The Bluebird of Happiness

A cloudy morning. As I worked my way from the foot of our neighbor's dock across the edge of creek and pond, I started to hear the beautiful quavery call of an Eastern Bluebird.

What an illusion, I thought. Funny how the Tufted Titmouse sometimes manages a quavery call that can sound like a Bluebird. I could even hear the chick-a-dee-like call of the Titmouse. Except that the chick-a-dee caller wasn't a Titmouse at all but an actual Black-capped Chick-a-dee. It was part of a small feeding flock that also included a female-type Pine Warbler, just barely tinted with yellow on its cap and breast, stout bill, longish tail and the giveaway wing bars -- but otherwise as plain as a warbler can be. And the quavery call that continued to echo down from above.

Looking up, I could see a silhouette of the calling bird on the tip-top of a dead pine. This was no titmouse. It was indeed an Eastern Bluebird, the first I have ever seen on the place! The calls continued for a while as the bird moved from post to pillar to post as if it were leading its little flock which eventually disappeared to the north.

I must say I never expected to see a bluebird here.

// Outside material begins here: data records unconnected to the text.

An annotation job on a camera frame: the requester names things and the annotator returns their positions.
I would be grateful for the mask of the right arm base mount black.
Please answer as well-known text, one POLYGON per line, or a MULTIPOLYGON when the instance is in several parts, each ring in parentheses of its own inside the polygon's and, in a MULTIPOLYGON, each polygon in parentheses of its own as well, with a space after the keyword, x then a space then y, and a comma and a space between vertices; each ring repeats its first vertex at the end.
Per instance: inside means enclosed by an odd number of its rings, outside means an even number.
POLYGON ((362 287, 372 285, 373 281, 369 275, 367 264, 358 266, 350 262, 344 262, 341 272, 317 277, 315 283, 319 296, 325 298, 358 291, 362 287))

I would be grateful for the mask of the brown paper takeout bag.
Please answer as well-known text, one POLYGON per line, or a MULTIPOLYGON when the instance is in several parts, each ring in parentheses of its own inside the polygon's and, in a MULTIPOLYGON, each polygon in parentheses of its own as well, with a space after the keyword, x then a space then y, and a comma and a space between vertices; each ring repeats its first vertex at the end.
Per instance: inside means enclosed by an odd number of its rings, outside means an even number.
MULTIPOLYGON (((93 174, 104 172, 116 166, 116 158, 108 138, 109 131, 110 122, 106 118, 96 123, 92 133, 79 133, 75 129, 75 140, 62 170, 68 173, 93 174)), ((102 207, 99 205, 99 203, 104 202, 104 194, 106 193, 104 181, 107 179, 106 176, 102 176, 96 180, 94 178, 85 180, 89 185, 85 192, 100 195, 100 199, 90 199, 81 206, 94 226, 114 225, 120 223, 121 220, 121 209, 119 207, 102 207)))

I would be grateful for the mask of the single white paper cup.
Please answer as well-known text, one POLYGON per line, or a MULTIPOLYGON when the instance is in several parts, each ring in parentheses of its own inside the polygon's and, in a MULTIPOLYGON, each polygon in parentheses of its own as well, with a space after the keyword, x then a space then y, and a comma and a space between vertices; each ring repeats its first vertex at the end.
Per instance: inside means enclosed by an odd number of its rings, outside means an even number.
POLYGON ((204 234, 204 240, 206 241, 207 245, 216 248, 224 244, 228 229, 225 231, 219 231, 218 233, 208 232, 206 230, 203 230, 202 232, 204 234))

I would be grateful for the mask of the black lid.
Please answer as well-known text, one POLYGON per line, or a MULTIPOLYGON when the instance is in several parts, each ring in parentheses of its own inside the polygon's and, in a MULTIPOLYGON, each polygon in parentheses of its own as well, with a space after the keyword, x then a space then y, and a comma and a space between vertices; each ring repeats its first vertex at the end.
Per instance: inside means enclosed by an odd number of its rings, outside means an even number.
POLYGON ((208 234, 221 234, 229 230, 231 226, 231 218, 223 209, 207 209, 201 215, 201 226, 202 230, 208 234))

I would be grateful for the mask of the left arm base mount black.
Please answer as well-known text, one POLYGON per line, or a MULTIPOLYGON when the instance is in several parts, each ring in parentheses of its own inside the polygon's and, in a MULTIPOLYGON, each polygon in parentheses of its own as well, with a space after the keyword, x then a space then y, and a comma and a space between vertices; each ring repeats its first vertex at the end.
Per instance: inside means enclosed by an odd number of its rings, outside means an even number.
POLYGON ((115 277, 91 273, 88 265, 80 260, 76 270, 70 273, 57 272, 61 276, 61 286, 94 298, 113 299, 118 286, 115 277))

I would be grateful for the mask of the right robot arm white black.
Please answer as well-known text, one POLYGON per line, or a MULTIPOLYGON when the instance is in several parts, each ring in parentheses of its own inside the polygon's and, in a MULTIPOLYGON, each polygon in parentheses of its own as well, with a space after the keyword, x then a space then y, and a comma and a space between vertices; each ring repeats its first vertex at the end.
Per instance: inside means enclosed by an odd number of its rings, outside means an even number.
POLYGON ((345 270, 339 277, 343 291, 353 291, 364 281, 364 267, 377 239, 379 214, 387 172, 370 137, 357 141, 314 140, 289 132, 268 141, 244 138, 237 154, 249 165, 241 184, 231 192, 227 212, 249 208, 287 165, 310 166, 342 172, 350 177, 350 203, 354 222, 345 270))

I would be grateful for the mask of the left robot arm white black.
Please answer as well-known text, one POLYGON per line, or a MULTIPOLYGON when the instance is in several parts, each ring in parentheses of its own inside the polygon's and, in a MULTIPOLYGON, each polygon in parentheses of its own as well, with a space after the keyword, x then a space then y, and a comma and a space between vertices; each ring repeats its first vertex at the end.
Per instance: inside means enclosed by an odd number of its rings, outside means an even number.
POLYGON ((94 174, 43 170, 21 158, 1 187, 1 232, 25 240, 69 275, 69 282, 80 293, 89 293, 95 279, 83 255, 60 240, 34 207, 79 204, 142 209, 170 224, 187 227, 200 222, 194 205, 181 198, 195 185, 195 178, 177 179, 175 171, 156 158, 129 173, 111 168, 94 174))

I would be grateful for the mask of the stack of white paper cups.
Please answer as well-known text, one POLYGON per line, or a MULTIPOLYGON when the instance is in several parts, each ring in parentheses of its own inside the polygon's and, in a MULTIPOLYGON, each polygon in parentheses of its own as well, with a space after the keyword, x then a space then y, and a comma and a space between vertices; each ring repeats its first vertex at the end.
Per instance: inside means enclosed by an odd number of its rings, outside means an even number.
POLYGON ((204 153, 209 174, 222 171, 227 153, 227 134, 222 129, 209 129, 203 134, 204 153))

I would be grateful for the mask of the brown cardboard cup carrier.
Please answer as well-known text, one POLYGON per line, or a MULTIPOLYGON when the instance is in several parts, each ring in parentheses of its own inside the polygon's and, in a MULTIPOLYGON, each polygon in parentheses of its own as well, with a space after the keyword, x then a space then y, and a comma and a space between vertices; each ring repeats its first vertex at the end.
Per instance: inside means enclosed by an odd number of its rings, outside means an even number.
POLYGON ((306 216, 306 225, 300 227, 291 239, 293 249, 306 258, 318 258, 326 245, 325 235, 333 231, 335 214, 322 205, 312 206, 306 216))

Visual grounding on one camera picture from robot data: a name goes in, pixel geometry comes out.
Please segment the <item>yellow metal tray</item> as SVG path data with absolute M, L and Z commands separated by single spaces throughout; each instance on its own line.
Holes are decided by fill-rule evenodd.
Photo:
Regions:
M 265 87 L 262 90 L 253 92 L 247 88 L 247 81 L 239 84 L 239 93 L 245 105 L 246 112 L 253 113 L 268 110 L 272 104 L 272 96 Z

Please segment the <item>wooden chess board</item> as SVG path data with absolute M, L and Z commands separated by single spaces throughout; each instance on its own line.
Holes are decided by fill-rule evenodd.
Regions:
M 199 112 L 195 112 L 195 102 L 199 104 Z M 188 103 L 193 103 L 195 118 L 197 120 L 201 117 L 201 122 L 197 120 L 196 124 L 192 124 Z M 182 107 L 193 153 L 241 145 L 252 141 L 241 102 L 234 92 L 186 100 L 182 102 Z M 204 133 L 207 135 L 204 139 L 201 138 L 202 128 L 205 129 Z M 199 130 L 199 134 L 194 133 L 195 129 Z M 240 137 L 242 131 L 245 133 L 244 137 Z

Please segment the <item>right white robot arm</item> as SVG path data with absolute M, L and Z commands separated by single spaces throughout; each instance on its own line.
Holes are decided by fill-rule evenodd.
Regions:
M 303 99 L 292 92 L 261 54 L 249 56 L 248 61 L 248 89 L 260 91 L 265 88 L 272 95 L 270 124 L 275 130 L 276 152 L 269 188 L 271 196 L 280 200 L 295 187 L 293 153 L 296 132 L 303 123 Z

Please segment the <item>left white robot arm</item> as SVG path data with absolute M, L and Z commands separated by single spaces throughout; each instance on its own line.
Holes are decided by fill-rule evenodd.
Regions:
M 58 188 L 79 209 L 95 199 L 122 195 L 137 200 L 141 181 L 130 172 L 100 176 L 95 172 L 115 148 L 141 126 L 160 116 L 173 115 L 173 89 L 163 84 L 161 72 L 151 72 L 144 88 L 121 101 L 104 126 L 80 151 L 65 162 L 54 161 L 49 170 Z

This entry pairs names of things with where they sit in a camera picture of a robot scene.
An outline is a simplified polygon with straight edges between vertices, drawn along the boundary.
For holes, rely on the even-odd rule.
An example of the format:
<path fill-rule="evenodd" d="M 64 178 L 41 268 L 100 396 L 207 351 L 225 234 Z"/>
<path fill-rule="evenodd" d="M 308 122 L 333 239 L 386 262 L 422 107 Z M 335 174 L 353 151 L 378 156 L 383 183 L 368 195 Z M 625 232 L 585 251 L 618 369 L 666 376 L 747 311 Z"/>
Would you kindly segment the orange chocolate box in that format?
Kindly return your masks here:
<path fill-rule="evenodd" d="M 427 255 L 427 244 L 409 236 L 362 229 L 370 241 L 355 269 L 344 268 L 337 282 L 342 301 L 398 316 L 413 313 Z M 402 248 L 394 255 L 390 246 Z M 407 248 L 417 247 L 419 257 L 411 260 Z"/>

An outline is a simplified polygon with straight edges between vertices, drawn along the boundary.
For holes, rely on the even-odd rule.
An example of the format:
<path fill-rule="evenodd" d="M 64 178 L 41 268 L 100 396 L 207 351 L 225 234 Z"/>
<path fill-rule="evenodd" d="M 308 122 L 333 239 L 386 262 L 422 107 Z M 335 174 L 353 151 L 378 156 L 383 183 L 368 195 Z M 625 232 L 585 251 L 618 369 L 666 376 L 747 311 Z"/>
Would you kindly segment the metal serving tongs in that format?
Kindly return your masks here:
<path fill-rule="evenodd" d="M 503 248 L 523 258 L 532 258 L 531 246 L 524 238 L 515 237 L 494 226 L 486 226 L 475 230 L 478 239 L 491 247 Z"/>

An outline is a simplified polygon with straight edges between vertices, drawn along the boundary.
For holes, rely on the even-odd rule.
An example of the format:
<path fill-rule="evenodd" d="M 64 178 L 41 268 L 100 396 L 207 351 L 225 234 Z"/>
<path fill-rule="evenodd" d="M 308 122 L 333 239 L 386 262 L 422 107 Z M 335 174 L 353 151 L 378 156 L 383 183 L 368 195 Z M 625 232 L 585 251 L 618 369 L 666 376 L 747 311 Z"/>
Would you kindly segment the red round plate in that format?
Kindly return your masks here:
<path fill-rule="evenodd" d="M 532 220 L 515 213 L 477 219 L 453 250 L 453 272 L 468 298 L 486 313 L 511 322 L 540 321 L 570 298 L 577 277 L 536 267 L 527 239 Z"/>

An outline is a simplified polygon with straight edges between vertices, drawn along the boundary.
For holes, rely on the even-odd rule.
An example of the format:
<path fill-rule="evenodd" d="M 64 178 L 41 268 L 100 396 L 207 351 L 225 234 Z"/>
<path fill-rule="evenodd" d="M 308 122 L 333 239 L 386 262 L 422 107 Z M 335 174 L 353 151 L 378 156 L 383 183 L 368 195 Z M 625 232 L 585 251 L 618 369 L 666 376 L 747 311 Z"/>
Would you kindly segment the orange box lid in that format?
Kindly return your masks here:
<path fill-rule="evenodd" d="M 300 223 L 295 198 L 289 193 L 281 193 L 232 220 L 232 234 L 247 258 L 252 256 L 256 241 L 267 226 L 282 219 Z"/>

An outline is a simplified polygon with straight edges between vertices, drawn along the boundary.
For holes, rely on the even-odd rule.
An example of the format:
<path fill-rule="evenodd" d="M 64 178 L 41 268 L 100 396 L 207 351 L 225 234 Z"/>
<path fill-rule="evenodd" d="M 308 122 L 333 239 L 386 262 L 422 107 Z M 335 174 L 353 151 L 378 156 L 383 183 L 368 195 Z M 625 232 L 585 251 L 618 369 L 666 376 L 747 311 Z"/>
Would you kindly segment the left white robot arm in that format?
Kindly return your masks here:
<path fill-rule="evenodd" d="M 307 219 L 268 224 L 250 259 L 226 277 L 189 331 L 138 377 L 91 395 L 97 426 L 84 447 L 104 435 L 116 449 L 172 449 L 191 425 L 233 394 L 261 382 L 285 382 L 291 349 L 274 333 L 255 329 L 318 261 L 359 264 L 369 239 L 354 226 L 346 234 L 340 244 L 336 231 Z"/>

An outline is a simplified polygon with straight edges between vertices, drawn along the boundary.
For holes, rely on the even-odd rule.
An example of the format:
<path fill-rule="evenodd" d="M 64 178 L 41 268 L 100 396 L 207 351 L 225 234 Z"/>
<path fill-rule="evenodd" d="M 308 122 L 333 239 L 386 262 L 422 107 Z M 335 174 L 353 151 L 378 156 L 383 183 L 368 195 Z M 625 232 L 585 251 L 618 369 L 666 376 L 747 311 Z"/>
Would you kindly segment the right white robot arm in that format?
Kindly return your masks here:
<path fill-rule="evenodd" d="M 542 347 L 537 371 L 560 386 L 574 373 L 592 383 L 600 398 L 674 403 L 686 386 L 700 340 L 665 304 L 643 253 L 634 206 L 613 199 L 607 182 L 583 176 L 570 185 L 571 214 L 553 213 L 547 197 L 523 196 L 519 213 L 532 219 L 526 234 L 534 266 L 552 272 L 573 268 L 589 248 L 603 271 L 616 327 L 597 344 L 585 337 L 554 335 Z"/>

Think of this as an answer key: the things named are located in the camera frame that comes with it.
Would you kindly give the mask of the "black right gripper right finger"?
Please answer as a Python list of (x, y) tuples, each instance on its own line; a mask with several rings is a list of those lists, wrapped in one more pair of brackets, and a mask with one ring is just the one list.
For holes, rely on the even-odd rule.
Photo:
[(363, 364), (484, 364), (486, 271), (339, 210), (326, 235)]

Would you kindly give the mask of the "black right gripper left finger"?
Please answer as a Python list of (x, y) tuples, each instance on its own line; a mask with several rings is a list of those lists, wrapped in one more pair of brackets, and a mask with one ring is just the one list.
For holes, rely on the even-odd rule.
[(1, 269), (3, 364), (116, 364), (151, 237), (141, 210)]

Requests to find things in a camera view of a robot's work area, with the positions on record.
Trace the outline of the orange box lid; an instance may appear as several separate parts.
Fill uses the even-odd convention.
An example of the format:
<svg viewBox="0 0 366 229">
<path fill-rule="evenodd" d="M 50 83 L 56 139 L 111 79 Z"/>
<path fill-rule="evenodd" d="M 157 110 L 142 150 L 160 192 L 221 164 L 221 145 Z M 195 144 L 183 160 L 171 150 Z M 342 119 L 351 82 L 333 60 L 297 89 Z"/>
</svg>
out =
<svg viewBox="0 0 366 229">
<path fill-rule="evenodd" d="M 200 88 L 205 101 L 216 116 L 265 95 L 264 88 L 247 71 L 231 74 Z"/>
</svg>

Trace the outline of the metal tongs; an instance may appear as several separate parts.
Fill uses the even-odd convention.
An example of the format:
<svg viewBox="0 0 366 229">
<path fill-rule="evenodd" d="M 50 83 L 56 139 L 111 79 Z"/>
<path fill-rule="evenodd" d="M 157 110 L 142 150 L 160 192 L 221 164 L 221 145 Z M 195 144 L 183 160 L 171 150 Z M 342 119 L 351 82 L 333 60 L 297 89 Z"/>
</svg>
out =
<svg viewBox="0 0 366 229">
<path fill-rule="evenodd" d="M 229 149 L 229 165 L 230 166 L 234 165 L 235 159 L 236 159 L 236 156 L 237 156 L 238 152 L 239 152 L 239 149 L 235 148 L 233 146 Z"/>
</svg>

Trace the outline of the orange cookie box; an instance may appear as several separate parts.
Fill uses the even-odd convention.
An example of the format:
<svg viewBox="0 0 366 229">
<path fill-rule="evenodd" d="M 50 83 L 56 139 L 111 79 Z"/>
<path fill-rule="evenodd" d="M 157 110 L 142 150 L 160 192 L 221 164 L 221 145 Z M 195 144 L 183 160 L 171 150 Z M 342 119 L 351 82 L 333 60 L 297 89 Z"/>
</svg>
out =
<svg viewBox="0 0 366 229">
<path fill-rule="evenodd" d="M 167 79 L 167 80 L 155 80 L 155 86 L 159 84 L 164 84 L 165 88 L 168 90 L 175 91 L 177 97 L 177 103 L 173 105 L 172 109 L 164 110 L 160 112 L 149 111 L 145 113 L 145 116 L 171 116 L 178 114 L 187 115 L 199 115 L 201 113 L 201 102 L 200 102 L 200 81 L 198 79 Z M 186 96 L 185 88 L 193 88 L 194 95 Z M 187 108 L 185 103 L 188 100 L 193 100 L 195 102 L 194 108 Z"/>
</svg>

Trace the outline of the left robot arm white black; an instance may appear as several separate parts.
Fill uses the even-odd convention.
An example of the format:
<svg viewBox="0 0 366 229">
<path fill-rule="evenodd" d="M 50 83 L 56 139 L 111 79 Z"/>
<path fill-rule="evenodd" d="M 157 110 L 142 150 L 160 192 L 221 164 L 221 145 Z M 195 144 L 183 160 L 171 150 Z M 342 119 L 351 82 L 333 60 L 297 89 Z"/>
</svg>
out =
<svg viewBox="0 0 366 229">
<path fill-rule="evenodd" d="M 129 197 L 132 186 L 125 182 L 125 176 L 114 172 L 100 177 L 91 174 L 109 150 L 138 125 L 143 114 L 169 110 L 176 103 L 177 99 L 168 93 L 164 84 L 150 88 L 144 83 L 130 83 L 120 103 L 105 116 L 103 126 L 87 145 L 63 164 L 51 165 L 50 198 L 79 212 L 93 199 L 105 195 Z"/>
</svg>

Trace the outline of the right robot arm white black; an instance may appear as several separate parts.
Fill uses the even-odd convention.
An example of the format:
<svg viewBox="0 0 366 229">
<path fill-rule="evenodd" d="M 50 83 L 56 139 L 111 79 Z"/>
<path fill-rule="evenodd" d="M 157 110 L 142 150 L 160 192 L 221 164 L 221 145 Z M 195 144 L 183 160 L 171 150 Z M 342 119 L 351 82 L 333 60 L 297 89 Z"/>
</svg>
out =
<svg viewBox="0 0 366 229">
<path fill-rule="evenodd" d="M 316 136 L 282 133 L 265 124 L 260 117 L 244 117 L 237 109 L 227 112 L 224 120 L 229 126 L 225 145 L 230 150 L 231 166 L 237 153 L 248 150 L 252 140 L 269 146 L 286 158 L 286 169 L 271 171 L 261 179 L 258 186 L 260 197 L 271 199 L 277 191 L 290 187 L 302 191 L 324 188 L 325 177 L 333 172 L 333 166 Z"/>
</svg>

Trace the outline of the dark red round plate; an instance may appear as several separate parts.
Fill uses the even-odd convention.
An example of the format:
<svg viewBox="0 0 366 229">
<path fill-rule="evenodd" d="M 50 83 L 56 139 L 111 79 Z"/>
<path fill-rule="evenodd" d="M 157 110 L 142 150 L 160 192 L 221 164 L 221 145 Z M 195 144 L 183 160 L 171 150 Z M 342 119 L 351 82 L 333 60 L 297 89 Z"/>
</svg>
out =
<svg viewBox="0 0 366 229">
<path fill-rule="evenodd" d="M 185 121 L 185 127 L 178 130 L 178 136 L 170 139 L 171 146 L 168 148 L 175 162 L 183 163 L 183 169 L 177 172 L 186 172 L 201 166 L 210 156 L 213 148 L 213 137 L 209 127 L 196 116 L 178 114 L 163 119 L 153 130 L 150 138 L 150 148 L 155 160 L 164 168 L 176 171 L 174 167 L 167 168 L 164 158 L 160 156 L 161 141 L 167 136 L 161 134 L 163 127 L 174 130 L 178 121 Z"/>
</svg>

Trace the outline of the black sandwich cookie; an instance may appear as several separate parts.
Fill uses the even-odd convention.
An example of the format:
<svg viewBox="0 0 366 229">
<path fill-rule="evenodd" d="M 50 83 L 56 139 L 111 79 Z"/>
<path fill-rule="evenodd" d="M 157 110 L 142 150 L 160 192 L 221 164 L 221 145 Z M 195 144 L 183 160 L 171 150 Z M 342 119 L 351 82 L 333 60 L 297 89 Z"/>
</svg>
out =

Eastern Bluebird is the State Bird of New York but I daresay that most New Yorkers have never seen one. It is, however, not uncommon on Long Island if you know where to look. In our area, I have seen them recently at SOFO off the Bridgehampton/Sag Harbor Turnpike, at Gabreski Airport in Westhampton and at EPCAL in Calverton; they can also be found further east, generally in nest boxes. But Bluebirds feed on the ground and they like edge areas between grassland meadows and woods, a habitat that we really don't have here. So this Bluebird of Happiness was a welcome surprise, the 240th species on the property!